● WHAT IS NEEDED:
Exact copy, no pictures: every line from the one that contains "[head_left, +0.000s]" through the end of the data below, and nothing else.
DATA EXCERPT section start
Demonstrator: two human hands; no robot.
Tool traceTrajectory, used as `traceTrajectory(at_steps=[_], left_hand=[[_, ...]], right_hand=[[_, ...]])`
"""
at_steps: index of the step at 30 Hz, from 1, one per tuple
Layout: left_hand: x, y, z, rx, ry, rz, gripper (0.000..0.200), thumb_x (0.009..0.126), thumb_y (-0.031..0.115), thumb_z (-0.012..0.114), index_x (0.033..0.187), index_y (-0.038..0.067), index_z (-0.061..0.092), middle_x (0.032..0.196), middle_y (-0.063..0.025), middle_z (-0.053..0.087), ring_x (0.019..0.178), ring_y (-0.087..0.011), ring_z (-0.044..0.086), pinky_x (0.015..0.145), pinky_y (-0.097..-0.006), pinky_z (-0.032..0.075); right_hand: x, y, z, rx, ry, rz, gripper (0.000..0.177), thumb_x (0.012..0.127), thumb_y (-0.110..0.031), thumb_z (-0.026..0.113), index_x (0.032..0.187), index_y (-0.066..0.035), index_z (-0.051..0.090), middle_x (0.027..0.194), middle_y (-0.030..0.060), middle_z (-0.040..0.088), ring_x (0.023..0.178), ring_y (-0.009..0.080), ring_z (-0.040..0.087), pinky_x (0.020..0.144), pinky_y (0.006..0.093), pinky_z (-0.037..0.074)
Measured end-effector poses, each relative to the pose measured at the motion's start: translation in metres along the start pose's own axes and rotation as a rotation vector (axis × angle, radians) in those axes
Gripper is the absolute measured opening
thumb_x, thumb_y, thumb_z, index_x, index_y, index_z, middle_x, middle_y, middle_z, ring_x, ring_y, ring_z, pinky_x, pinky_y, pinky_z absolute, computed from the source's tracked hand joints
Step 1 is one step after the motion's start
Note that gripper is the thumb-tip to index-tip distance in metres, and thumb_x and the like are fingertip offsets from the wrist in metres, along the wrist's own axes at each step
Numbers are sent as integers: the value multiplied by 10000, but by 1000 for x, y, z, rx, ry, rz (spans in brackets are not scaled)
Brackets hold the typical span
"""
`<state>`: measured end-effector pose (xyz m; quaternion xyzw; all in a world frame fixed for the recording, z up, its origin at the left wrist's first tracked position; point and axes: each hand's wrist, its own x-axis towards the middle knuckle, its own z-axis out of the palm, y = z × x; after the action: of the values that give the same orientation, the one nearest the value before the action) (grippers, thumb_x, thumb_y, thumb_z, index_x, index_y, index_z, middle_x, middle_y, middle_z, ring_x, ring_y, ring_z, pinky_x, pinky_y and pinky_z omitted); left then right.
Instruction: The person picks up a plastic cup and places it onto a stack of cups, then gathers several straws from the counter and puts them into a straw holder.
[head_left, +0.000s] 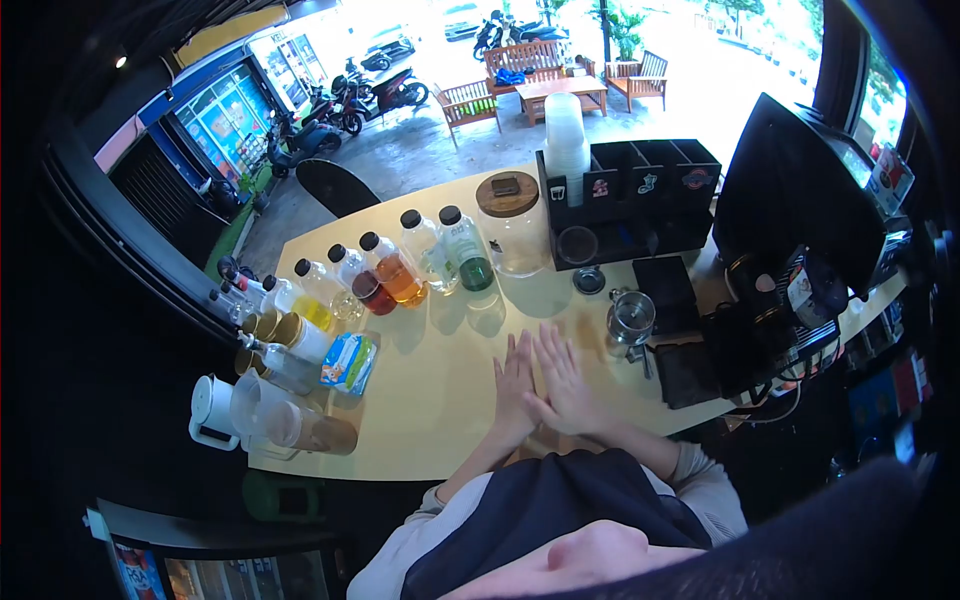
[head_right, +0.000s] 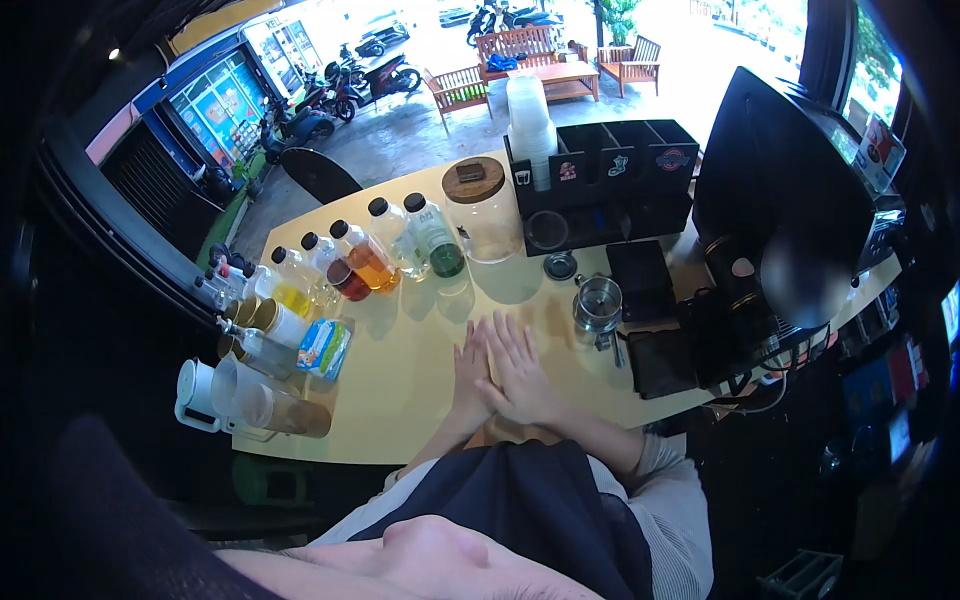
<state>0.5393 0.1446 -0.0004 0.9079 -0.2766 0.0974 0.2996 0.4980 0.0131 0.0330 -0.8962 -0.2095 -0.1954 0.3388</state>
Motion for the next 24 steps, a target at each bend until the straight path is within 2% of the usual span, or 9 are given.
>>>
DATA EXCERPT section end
● TASK RESULT:
[head_left, +0.000s] 
[head_right, +0.000s] 
<state>0.5393 0.1446 -0.0004 0.9079 -0.2766 0.0974 0.2996 0.4980 0.0131 0.0330 -0.8962 -0.2095 -0.1954 0.3388</state>
Motion for the next 24 steps, a target at each bend until the straight path is within 2% of the usual span, or 9 are given.
>>>

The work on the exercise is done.